My company’s affiliate manager tries to negotiate CPA deals every week for the consumer side of MagMall’s magazine subscription service, and — even though our company has been online since 1996 — we still get questions about our ability to pay commissions. I think that the escrow option deals with the affiliate’s doubt and solidifies the integrity of the affiliate marketing structure, benefiting both the affiliate and the merchant.
Suggestion No. 3: Merchants need to stop circumventing their affiliates and include affiliate IDs in all email communications to customers originally referred by an affiliate.
Here is an example of how a new affiliate could potentially miss out on his very first commission, less than three days after joining an affiliate program.
My friend Bob joins an affiliate program. Bob’s welcome letter from the merchant looks perfect. It directs him to recommend new customers who would receive, for 10 days only, $15 off their first purchase. This incentive is right out of Lesson 1 in the affiliate’s universal marketing textbook: Give the customer something valuable, yet free, that can be used easily right away but has an expiration date (to create a sense of urgency).
Bob tests the program and “recommends” that I visit via his affiliate link. So, I sign up and enter my own email address to receive the $15 introductory coupon.
Sounds good so far, right? Guess what. Less than three days later, though I have not yet made a purchase, I get another email offer directly from the merchant (not from Bob) to save up to $100 off my next purchase for three days only. So, naturally, this being a far superior offer to the $15 savings, I place an order for $300 (to qualify for the maximum $100 discount) by phone.
While on the phone, I first ask if I could use the $15 welcome certificate in addition to the $100 certificate. The answer is no. I can only use one coupon per purchase.

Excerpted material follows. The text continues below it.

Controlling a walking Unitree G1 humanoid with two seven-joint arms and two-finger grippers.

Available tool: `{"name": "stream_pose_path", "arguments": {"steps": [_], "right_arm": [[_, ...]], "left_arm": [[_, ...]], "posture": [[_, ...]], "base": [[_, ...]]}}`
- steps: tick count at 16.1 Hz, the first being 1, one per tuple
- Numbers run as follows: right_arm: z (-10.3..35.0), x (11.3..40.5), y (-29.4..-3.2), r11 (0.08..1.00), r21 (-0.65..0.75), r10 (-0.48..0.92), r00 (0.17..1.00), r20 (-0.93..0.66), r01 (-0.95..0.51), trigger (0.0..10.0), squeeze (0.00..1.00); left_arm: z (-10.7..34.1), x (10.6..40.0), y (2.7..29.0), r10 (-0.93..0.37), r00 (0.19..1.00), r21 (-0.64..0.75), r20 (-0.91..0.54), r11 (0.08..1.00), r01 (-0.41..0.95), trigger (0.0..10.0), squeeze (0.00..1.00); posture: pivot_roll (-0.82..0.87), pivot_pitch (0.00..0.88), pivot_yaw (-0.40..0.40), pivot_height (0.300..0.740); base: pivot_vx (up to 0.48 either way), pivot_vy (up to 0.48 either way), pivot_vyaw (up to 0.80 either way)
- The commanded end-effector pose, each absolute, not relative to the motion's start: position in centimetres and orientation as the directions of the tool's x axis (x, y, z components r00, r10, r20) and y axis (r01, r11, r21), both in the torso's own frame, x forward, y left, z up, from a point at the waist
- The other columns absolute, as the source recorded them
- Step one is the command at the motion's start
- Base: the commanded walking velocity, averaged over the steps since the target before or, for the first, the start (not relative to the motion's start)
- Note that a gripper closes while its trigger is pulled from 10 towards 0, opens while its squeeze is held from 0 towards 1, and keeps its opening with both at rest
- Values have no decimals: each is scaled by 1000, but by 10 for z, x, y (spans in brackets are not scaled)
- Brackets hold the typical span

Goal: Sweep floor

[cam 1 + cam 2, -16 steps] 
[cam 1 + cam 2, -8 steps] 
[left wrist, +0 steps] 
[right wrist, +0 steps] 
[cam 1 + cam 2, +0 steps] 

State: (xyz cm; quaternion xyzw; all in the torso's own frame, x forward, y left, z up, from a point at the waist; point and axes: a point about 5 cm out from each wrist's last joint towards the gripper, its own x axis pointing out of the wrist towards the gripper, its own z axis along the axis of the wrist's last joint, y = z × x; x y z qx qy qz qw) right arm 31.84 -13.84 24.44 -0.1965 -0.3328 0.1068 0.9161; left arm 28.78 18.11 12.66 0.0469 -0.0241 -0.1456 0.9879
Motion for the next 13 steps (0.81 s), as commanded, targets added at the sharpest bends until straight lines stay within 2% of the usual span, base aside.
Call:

So, I try again and ask the operator if Bob will receive his affiliate commission for sending me to their site. The answer is not what I expect:
- If I use the $15 certificate, then Bob gets his commission.
- If I use the $100 certificate offer, then Bob does not get his commission.
The conclusion to this story is that Bob, the affiliate who created this sales opportunity in the first place, just got burned. This isn’t fair to Bob, and it is easily reparable by the merchant. All the merchant must do is include Bob’s affiliate ID on that email offer for the $100 certificate, and then everyone will be happy, especially Bob.
There are merchants who don’t or won’t do this. It is time to put a stop to this. If you are wondering why CPA deals get such a bad rap from affiliates, look no further than the selfish merchant who circumvents the affiliate instead of figuring out a way to work with him to derive even more referrals and sales.